What to produce: Could you transcribe all of the data exactly and skip any pictures?

Exercise data:
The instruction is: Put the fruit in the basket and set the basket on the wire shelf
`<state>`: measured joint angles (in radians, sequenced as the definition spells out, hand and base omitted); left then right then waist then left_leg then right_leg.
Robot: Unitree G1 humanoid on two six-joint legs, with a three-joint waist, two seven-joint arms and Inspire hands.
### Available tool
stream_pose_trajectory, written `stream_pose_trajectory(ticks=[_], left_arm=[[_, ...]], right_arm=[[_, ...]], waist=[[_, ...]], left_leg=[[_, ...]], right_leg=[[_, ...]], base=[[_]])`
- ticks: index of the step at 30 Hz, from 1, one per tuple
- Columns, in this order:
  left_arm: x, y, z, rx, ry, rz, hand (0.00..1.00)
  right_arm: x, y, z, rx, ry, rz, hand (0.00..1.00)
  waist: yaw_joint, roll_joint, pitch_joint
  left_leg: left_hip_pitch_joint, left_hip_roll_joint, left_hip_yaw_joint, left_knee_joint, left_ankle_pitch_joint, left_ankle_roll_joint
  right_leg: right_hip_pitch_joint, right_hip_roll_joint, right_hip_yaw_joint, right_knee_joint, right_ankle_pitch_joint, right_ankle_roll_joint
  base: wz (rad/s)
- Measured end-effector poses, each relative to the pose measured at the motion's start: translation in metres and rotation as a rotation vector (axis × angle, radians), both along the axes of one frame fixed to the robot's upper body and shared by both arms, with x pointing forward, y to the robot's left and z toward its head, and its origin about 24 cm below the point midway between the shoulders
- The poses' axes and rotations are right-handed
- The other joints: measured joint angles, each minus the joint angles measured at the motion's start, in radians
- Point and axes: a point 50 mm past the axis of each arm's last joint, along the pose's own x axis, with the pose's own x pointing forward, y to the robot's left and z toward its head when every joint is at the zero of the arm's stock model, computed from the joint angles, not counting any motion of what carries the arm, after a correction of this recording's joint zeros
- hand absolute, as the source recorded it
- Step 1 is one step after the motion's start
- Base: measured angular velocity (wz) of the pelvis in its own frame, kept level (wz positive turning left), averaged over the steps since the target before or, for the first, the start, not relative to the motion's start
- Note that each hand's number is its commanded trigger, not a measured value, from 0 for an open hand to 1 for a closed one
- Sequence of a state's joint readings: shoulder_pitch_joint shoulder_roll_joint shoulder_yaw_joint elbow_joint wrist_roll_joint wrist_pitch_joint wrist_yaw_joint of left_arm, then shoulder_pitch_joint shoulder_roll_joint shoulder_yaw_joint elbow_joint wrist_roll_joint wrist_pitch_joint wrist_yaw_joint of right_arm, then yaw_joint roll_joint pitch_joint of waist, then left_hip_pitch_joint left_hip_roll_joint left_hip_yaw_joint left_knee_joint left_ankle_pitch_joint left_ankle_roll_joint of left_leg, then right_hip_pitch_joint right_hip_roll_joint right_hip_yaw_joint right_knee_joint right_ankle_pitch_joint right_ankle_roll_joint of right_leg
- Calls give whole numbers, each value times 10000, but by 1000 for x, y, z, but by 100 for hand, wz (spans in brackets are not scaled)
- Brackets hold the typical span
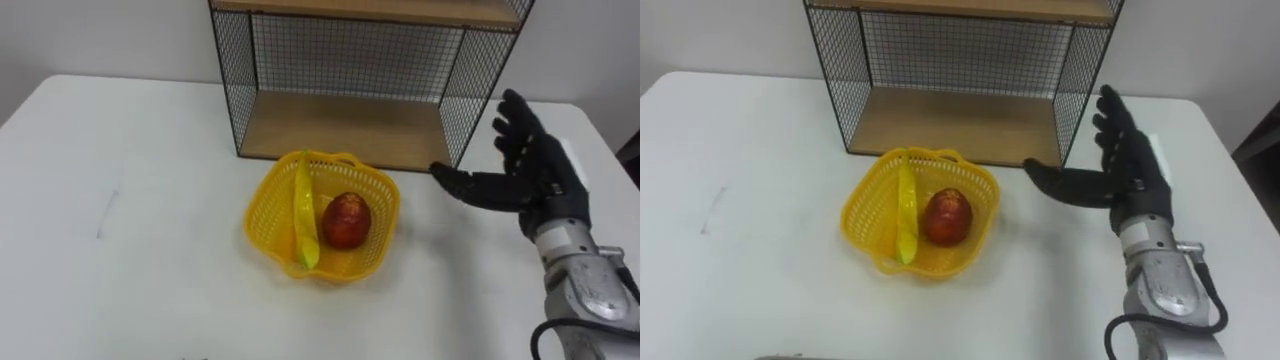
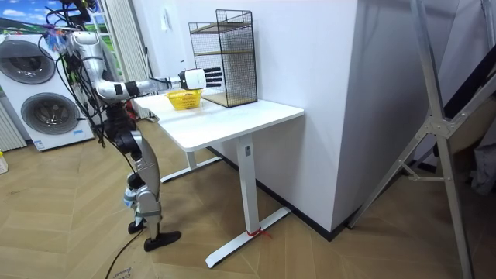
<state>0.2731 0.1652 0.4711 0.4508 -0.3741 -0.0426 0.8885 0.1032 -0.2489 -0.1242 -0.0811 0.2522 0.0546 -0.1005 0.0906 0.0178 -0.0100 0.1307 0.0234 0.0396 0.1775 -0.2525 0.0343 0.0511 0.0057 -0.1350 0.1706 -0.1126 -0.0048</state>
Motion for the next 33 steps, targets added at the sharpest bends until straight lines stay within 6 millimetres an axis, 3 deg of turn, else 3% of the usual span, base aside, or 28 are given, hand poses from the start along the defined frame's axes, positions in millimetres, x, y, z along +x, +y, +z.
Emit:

Result:
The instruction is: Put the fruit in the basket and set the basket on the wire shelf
`<state>`: measured joint angles (in radians, sequenced as the definition spells out, hand and base omitted); left then right then waist then left_leg then right_leg.
Robot: Unitree G1 humanoid on two six-joint legs, with a three-joint waist, two seven-joint arms and Inspire hands.
### Available tool
stream_pose_trajectory, written `stream_pose_trajectory(ticks=[_], left_arm=[[_, ...]], right_arm=[[_, ...]], waist=[[_, ...]], left_leg=[[_, ...]], right_leg=[[_, ...]], base=[[_]])`
- ticks: index of the step at 30 Hz, from 1, one per tuple
- Columns, in this order:
  left_arm: x, y, z, rx, ry, rz, hand (0.00..1.00)
  right_arm: x, y, z, rx, ry, rz, hand (0.00..1.00)
  waist: yaw_joint, roll_joint, pitch_joint
  left_leg: left_hip_pitch_joint, left_hip_roll_joint, left_hip_yaw_joint, left_knee_joint, left_ankle_pitch_joint, left_ankle_roll_joint
  right_leg: right_hip_pitch_joint, right_hip_roll_joint, right_hip_yaw_joint, right_knee_joint, right_ankle_pitch_joint, right_ankle_roll_joint
  base: wz (rad/s)
- Measured end-effector poses, each relative to the pose measured at the motion's start: translation in metres and rotation as a rotation vector (axis × angle, radians), both along the axes of one frame fixed to the robot's upper body and shared by both arms, with x pointing forward, y to the robot's left and z toward its head, and its origin about 24 cm below the point midway between the shoulders
- The poses' axes and rotations are right-handed
- The other joints: measured joint angles, each minus the joint angles measured at the motion's start, in radians
- Point and axes: a point 50 mm past the axis of each arm's last joint, along the pose's own x axis, with the pose's own x pointing forward, y to the robot's left and z toward its head when every joint is at the zero of the arm's stock model, computed from the joint angles, not counting any motion of what carries the arm, after a correction of this recording's joint zeros
- hand absolute, as the source recorded it
- Step 1 is one step after the motion's start
- Base: measured angular velocity (wz) of the pelvis in its own frame, kept level (wz positive turning left), averaged over the steps since the target before or, for the first, the start, not relative to the motion's start
- Note that each hand's number is its commanded trigger, not a measured value, from 0 for an open hand to 1 for a closed one
- Sequence of a state's joint readings: shoulder_pitch_joint shoulder_roll_joint shoulder_yaw_joint elbow_joint wrist_roll_joint wrist_pitch_joint wrist_yaw_joint of left_arm, then shoulder_pitch_joint shoulder_roll_joint shoulder_yaw_joint elbow_joint wrist_roll_joint wrist_pitch_joint wrist_yaw_joint of right_arm, then yaw_joint roll_joint pitch_joint of waist, then left_hip_pitch_joint left_hip_roll_joint left_hip_yaw_joint left_knee_joint left_ankle_pitch_joint left_ankle_roll_joint of left_leg, then right_hip_pitch_joint right_hip_roll_joint right_hip_yaw_joint right_knee_joint right_ankle_pitch_joint right_ankle_roll_joint of right_leg
- Calls give whole numbers, each value times 10000, but by 1000 for x, y, z, but by 100 for hand, wz (spans in brackets are not scaled)
- Brackets hold the typical span
<state>0.2731 0.1652 0.4711 0.4508 -0.3741 -0.0426 0.8885 0.1032 -0.2489 -0.1242 -0.0811 0.2522 0.0546 -0.1005 0.0906 0.0178 -0.0100 0.1307 0.0234 0.0396 0.1775 -0.2525 0.0343 0.0511 0.0057 -0.1350 0.1706 -0.1126 -0.0048</state>
Motion for the next 33 steps, targets added at the sharpest bends until straight lines stay within 6 millimetres an axis, 3 deg of turn, else 3% of the usual span, base aside, or 28 are given, hand poses from the start along the defined frame's axes, positions in millimetres, x, y, z along +x, +y, +z.
Emit:

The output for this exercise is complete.